=== What the task requires ===
What is needed is a copy of each line in the listing below that contains "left".

___ Material provided

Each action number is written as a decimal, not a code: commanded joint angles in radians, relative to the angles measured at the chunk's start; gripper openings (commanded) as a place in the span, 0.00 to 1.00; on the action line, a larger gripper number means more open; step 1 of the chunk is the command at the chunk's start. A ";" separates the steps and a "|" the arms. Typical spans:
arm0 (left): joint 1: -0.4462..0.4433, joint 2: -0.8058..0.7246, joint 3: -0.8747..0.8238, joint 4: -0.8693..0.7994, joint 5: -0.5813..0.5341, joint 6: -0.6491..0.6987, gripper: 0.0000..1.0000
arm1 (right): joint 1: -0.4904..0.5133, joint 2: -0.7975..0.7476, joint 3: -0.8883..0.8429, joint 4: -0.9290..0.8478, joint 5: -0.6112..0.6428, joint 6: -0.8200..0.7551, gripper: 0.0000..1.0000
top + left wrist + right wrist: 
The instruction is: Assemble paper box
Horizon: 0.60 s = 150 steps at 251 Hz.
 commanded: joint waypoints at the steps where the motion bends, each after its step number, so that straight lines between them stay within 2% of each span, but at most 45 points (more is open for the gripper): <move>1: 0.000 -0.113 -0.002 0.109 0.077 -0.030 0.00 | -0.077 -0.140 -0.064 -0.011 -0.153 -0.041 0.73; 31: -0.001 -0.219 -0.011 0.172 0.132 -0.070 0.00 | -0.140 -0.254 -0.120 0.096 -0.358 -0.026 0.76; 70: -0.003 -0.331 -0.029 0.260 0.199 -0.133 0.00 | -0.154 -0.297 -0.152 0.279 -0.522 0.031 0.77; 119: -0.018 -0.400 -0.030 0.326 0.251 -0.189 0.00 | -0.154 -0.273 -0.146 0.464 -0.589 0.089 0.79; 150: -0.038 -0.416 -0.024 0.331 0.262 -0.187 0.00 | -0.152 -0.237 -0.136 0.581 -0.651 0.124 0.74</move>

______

=== Task result ===
arm0 (left): joint 1: -0.4462..0.4433, joint 2: -0.8058..0.7246, joint 3: -0.8747..0.8238, joint 4: -0.8693..0.7994, joint 5: -0.5813..0.5341, joint 6: -0.6491..0.6987, gripper: 0.0000..1.0000
top + left wrist + right wrist: 

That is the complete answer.